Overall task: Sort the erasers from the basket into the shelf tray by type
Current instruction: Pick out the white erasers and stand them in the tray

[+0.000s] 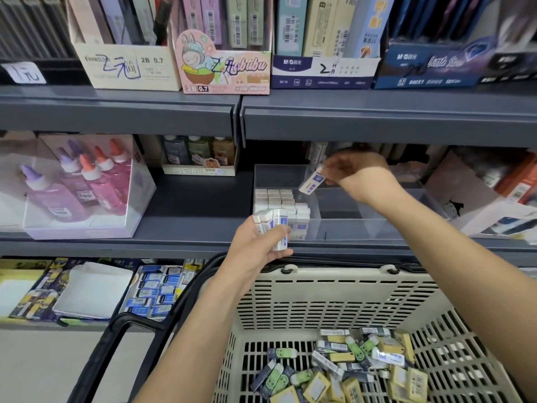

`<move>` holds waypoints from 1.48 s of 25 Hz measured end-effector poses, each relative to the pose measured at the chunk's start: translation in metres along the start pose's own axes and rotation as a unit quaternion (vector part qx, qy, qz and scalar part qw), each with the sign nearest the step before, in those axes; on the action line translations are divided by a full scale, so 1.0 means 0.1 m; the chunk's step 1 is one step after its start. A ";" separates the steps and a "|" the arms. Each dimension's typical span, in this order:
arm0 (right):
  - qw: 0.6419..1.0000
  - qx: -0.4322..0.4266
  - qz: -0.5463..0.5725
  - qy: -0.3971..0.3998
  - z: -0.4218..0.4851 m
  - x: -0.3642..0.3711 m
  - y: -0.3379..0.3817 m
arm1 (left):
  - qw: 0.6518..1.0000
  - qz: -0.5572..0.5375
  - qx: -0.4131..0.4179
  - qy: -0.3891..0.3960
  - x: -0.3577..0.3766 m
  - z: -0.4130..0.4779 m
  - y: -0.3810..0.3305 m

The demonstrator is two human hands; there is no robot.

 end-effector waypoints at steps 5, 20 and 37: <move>0.985 -0.037 -0.151 0.077 0.03 0.27 -0.01 | 1.000 0.005 0.004 -0.001 -0.01 -0.01 0.00; 0.983 -0.114 -0.095 0.107 -0.29 0.41 0.15 | 1.000 -0.014 -0.008 -0.002 -0.02 0.00 0.01; 0.994 -0.035 -0.107 0.003 0.02 0.04 0.02 | 0.999 -0.007 -0.020 -0.049 -0.01 0.01 0.00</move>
Point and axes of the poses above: each hand's wrist, its own z-axis towards the middle knuckle, its own x-axis out of the palm, y = z × x, the point moved 6 cm from there along z, towards the middle knuckle, and after that the axes turned 7 degrees about -x, right-handed, at the moved point
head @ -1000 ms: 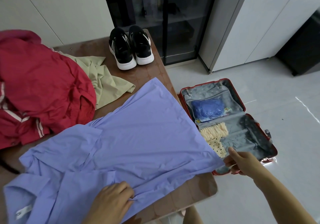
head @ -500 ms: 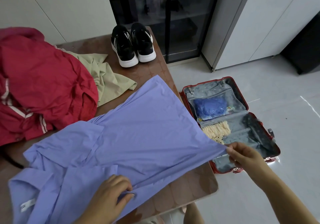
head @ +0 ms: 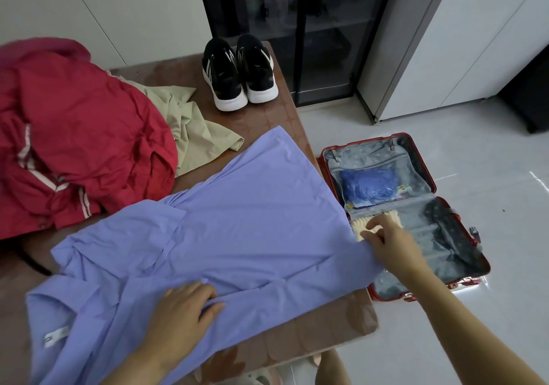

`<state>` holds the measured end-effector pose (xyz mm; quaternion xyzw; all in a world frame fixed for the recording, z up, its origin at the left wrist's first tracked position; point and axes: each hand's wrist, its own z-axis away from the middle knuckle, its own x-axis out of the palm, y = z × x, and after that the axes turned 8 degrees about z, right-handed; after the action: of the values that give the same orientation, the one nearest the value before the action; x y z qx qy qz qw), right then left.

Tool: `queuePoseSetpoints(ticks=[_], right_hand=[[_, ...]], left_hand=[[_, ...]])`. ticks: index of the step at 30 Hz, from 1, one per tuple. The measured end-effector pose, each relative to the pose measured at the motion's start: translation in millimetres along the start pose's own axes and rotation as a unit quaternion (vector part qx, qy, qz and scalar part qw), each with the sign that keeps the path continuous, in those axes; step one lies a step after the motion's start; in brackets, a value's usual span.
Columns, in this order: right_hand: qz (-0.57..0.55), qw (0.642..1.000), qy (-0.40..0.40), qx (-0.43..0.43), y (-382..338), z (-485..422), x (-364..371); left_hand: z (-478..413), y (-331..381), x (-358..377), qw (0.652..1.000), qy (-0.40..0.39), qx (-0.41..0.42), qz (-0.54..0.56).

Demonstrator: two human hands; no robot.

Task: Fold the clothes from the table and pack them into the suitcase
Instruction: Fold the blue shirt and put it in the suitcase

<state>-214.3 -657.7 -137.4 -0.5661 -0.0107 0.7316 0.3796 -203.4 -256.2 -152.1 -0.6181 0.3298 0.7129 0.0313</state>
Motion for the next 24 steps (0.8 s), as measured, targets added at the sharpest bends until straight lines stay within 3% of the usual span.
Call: queuePoseSetpoints(ticks=[4,10,13,15,18,24], right_hand=[[-0.010,0.999,0.020,-0.038,-0.5,-1.5,7.1],[0.086,0.979,-0.110,-0.152,19.2,-5.5,-0.9],[0.138,0.964,-0.037,-0.222,17.7,-12.1,-0.5],[0.152,0.963,0.008,-0.223,13.0,-14.6,-1.5],[0.197,0.964,-0.010,-0.178,1.4,-17.9,1.0],[0.255,0.956,0.025,-0.144,-25.2,-38.2,2.3]], left_hand=[[-7.1,-24.7,-7.4,0.997,0.063,-0.026,-0.032],[-6.4,-66.8,-27.5,0.997,-0.001,0.004,-0.081],[-3.8,-71.0,-33.9,0.996,-0.012,-0.003,-0.085],[-3.6,-76.4,-39.4,0.996,-0.013,-0.046,-0.072],[-6.0,-75.5,-43.2,0.995,-0.017,-0.077,-0.064],[-49.2,-71.6,-59.3,0.988,0.087,-0.131,0.000]])
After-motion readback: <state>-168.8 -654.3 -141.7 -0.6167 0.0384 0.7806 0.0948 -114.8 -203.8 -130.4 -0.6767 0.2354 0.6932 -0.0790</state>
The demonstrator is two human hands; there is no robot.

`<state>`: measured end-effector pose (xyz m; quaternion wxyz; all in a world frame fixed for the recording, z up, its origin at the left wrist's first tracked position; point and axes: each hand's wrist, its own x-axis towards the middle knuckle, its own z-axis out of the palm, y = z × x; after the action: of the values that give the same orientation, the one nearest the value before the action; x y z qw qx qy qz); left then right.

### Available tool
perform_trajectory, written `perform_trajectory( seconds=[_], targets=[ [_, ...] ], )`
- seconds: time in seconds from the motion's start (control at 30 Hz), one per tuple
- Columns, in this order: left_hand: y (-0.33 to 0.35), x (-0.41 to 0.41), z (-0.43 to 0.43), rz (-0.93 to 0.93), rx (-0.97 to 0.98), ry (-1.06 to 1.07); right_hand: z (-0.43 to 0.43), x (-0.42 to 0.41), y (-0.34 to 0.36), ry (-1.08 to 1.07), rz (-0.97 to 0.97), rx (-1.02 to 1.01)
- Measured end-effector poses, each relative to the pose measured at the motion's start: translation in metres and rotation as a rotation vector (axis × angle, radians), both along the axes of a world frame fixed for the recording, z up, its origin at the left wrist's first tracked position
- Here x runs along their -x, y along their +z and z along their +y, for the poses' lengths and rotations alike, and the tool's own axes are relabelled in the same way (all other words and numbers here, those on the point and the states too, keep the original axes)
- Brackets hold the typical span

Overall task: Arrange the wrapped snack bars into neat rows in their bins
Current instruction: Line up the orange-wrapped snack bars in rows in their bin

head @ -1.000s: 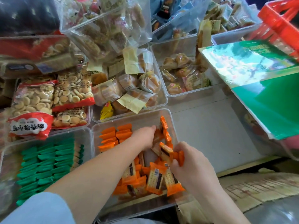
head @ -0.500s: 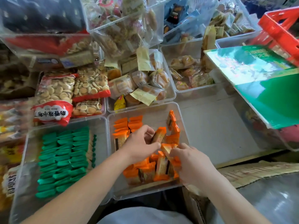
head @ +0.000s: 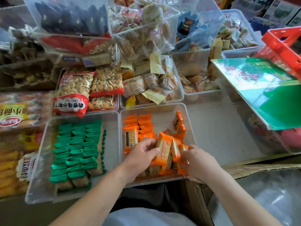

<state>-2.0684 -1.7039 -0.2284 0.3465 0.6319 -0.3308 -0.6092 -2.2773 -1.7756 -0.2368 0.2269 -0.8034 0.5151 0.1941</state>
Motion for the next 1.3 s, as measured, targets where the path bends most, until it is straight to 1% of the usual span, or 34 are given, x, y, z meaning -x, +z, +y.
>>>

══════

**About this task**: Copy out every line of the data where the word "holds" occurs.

**Exercise output**:
`<move>` holds waypoints from 1.48 s of 25 Hz measured end-effector poses, each relative to the pose measured at the chunk's start: translation in metres along the start pose's own axes and rotation as a unit quaternion (vector part qx, qy, qz and scalar part qw), each with the sign nearest the step before, in those axes; on the action line translations are divided by a full scale, so 1.0 means 0.1 m; the chunk's step 1 is one step after its start. A ";" separates the steps and a "|" the arms. Each dimension's typical span, in this order:
`<state>` holds the measured end-effector pose (xyz mm; quaternion xyzw; all in a world frame fixed for the recording, z up, its origin at the left wrist's first tracked position; point and axes: each hand's wrist, its own z-axis away from the middle knuckle, its own x-axis out of the palm, y = z × x, and after that the axes turned 8 degrees about z, right-handed; after the action: of the values that give the same orientation, the one nearest the value before the action; x y z qx qy qz qw), right then left.

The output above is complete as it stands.